About a ten-minute walk from the temple of Kṣīra-corā Gopīnātha is a branch of the Gauḍīya Maṭha, the mission of Śrīla Bhaktisiddhānta Sarasvatī Ṭhākura, Prabhupāda’s spiritual master. When he came here just a few years before he left this world, he wanted to start a branch of his mission here but did not accomplish that desire. Shortly after he left this world, however, someone donated for the Gauḍīya Maṭha in Remuṇā a 300-year-old Jagannātha temple. Besides the Jagannātha Deities, the temple is now the home of Rādhā-Kṛṣṇa Deities originally installed by Śrīla Bhaktisiddhānta Sarasvatī in Mymensingh, in what is now Bangladesh. The Rādhā-Kṛṣṇa Deities were brought here when Bengal was partitioned.
The Remuṇā area is also the birthplace of Śrīdhara Svāmī, the original commentator on Śrīmad-Bhāgavatam, and Baladeva Vidyābhūṣaṇa, a great spiritual master in the line of Lord Caitanya. You can visit their birthplaces if you can find someone to guide you; most of the local people don’t seem to know about these places.
Tasting the Nectar
Last night I was able to fulfill a long-held desire to read the story of Kṣīra-corā Gopīnātha in front of the Deity Himself. By good fortune, someone here had a copy of the Caitanya-caritāmṛta, and I was able to read that in front of the Deity. Eight devotees arrived from Māyāpur today on their way to Purī, and they have asked me to read the story to them tonight.
Remuṇā is famous for the condensed milk called amṛta-keli, which is very sweet. And we enjoy another kind of sweet nectar here—the Caitanya-caritāmṛta. Both of these sweet nectars are enjoyable at Remuṇā—the place of transcendental pleasure.
TUMULTUOUS WORSHIP
Evening ārati (worship) at the Kṣīra-corā Gopīnātha temple is spectacular. Just before 7:00 P.M. the curtain draws closed. Two pūjārīs in the Deity room bang gongs, someone in the courtyard bangs a big drum, and a kīrtana group sings and plays mṛdaṅga drums and karatālas (hand cymbals), all together making a tremendous sound.
At seven the curtain is whisked open. Everyone outside the Deity room offers obeisances, and the kīrtana picks up again with full volume. The pūjārī offers incense and camphor while a second pūjārī stands behind him waving a cāmara (yak-tail whisk). Although the temple always has electricity, during the ārati a man holds a traditional torch of oil-soaked cloth.
After the pūjārī has offered the incense, the curtain is closed while he lights the ghee lamp. Meanwhile the kīrtana goes on, and when the door opens, the kīrtana becomes intense—bang! bang! bang!
The pūjārī offers the ghee lamp and then water in a conch shell. When he finishes, he walks through the kīrtana courtyard, throwing the water on both sides, as all the devotees offer obeisances to get the water on their heads.
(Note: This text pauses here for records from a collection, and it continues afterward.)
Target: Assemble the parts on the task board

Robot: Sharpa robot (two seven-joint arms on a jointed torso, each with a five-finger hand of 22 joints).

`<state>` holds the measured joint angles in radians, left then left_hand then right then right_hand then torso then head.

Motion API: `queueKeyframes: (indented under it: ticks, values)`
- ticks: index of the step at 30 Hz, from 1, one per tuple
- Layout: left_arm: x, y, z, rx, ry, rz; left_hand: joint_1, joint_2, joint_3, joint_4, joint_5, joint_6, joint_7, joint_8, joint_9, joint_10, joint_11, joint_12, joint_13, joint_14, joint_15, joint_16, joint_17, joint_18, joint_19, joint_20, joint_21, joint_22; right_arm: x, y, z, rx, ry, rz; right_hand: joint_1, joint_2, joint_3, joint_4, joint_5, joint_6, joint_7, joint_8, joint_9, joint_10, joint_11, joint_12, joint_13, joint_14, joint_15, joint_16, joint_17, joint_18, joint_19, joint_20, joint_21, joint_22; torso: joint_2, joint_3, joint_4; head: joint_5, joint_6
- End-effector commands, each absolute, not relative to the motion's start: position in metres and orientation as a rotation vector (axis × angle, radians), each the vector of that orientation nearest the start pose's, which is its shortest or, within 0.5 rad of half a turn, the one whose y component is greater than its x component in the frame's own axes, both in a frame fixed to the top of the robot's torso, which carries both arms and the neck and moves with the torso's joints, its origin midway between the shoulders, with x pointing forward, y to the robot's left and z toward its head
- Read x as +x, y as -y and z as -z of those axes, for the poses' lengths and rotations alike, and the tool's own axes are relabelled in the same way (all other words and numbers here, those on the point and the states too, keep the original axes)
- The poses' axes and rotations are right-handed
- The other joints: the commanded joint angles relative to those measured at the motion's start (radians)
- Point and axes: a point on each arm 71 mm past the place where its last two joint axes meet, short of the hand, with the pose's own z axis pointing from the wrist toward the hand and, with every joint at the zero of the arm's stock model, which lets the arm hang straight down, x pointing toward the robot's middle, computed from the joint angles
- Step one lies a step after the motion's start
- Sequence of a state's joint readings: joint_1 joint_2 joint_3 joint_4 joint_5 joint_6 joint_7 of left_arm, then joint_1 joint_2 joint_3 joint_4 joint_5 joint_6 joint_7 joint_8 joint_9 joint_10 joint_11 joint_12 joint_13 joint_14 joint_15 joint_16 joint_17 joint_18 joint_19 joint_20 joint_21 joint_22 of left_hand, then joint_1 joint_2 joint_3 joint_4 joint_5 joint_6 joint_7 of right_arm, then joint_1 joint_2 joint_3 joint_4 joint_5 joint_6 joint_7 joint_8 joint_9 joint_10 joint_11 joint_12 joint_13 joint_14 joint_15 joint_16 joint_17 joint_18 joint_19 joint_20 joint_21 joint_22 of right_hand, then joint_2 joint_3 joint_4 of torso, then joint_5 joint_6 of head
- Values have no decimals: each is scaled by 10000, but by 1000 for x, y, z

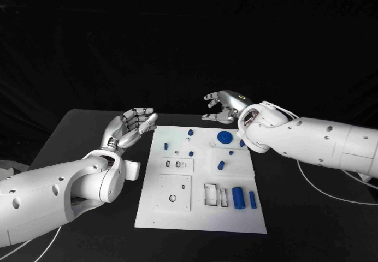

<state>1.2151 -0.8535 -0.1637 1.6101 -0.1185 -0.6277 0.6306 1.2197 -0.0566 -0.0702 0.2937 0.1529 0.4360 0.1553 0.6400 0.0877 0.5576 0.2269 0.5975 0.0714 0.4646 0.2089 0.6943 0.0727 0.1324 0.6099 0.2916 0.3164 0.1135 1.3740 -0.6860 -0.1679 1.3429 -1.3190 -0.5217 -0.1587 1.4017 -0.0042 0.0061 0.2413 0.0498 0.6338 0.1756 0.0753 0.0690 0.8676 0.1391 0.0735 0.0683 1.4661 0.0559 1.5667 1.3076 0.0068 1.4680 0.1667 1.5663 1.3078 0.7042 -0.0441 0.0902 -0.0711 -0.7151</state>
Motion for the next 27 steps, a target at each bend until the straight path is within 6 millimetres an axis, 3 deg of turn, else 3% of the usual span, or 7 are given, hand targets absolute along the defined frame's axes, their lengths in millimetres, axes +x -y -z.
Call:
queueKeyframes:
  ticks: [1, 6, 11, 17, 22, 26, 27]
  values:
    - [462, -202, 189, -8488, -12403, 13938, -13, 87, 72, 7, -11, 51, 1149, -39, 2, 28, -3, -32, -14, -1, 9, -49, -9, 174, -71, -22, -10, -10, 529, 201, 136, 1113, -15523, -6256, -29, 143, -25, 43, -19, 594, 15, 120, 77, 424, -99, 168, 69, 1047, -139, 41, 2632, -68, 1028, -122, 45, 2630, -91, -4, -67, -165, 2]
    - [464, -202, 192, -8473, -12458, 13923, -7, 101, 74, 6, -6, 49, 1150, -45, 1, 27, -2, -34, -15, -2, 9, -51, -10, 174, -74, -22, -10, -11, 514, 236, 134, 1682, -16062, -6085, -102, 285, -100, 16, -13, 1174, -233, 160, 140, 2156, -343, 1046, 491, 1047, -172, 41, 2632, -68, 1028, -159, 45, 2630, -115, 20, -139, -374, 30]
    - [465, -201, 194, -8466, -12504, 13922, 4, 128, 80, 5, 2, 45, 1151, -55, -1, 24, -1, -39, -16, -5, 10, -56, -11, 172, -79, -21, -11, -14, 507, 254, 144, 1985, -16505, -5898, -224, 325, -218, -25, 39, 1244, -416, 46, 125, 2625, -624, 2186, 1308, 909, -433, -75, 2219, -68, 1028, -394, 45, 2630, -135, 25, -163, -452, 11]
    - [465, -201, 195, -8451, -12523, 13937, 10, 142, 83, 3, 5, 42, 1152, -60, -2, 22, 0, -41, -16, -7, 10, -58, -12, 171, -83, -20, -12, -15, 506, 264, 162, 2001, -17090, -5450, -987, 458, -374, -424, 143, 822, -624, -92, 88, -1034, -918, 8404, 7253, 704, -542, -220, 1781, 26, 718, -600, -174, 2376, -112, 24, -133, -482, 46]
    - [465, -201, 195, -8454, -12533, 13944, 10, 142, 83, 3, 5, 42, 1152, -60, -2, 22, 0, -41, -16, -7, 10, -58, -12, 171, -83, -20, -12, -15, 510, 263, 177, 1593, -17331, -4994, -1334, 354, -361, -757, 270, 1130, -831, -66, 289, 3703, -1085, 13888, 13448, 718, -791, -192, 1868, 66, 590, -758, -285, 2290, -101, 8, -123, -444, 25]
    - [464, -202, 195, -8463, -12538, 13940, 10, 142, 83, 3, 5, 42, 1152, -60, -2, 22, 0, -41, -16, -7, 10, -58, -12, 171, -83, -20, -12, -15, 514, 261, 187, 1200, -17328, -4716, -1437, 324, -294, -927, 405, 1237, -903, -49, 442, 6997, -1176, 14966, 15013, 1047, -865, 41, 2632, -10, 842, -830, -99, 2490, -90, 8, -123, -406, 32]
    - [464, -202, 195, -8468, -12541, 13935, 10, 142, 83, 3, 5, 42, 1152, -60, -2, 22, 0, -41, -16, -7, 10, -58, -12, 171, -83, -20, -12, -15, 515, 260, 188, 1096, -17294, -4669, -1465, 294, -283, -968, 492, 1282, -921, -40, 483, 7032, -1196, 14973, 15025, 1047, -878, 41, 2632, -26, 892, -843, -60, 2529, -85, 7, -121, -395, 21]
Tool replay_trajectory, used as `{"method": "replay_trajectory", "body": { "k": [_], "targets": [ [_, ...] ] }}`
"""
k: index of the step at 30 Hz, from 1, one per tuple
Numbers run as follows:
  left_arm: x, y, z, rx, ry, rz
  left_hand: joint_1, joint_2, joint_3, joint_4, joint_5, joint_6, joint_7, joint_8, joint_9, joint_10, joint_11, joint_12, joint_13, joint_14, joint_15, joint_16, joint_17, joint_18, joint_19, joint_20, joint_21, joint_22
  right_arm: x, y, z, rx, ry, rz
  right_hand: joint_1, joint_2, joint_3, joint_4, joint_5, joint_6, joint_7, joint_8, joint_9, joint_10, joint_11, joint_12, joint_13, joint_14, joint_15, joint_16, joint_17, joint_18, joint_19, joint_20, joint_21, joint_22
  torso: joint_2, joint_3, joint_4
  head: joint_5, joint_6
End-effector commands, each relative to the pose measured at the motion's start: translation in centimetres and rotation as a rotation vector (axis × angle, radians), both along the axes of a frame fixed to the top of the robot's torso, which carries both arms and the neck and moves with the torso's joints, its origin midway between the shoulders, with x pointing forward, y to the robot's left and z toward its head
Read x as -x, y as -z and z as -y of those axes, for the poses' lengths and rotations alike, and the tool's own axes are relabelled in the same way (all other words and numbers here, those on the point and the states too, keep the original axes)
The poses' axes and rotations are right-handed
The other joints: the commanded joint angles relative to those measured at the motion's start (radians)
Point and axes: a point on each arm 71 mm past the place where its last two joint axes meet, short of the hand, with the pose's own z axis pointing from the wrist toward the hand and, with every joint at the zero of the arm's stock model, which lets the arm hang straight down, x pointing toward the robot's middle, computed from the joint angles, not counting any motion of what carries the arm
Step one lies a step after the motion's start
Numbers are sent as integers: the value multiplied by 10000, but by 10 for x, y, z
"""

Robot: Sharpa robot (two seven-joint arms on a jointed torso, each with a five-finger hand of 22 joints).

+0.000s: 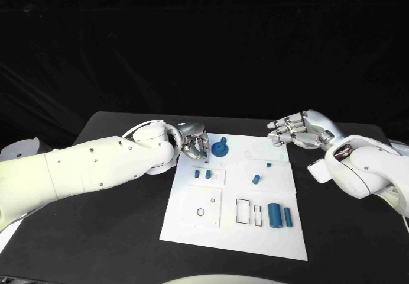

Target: Assemble the parts on the task board

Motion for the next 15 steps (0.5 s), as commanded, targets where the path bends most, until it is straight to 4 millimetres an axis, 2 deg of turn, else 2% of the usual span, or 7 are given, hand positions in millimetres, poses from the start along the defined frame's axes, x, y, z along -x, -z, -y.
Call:
{"method": "replay_trajectory", "body": {
  "k": [1, 15],
  "targets": [
    [1, 3, 2, -128, 135, -332, -125, 14, 37, -3, -18, 80, -18, -42, -13, 57, -6, -51, -1, 283, -31, -21, -16, -176, 105, 7, 30, 2, 1, 0, -1, -31, -126, 59, -46, -88, 54, -20, 68, 25, 70, -44, -14, -6, 85, -36, -10, -37, 48, -62, -8, 63, 2, 41, -30, -9, 4, 0, -3, 15, -24],
    [2, 9, 6, -311, 260, -639, -154, 22, 36, -4, -19, 103, -27, -50, -11, 93, -17, -70, 6, 280, -34, -20, -20, -172, 96, 7, 14, -4, 1, 0, -2, -37, -161, 53, -57, -92, 59, -17, 84, 21, 76, -44, -18, -9, 90, -45, -10, -46, 54, -62, -28, 63, -1, 46, -48, -9, 2, 1, 4, 12, -43]
  ]
}}
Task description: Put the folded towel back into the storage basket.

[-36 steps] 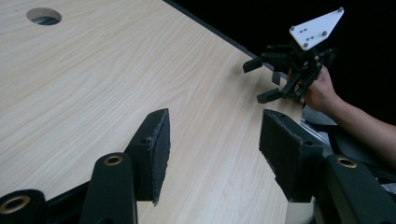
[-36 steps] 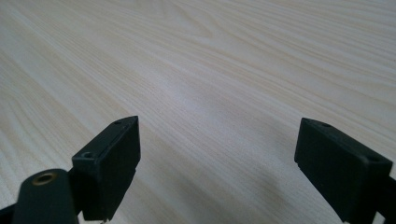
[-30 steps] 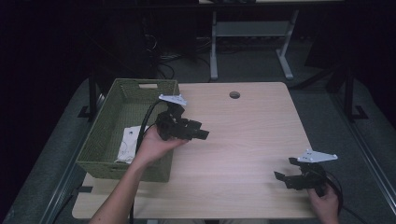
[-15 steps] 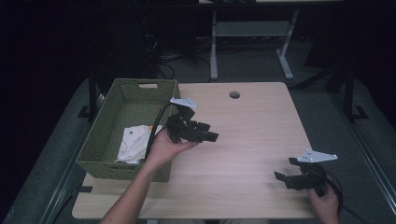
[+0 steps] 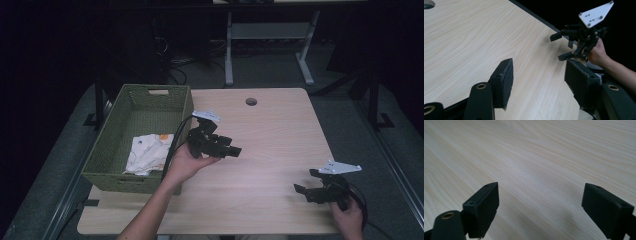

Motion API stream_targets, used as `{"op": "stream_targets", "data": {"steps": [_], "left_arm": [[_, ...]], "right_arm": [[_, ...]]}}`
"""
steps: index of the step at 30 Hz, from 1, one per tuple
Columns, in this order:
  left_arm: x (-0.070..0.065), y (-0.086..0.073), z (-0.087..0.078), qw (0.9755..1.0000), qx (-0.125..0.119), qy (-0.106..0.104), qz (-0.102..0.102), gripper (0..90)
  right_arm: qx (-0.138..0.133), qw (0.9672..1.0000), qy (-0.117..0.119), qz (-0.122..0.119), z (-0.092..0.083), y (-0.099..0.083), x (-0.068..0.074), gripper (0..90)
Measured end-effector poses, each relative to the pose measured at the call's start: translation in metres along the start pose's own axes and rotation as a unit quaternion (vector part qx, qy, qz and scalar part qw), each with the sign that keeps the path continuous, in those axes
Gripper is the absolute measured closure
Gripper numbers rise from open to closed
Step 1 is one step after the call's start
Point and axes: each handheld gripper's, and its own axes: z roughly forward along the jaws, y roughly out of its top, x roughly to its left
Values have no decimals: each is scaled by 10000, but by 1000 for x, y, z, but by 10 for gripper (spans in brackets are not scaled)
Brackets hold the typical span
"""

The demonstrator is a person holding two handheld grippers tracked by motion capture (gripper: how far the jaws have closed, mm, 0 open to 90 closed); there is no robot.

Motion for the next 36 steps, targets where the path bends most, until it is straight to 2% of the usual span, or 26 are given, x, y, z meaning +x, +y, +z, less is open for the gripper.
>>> {"op": "stream_targets", "data": {"steps": [16,36], "left_arm": [[-12,-11,13,9999,-93,48,-85,402],[-24,-34,27,9998,-87,82,-134,372]], "right_arm": [[0,10000,2,-4,-1,0,1,139],[18,10000,-1,-17,0,0,2,139]]}}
The ārati lasts about ten minutes.
VISITING REMUṆĀ
The best way to get to Remuṇā from Calcutta is to take a train from Howrah station to Baleshwar, about a five-hour trip, depending on the train. From Baleshwar you can go the twelve kilometers to Remuṇā by taxi, auto riksha, or bus.
There’s a small guesthouse at the Gopīnātha temple, and there are some good hotels in Baleshwar.
You can get prasāda at the Gopīnātha temple at midday and in the evening. You reserve your meal by paying in advance. You’ll get a plate of rice, dāl, chutney, and two vegetable dishes.
The temple’s famous spiced condensed milk is available in the afternoon and evening, in small, medium, and large pots.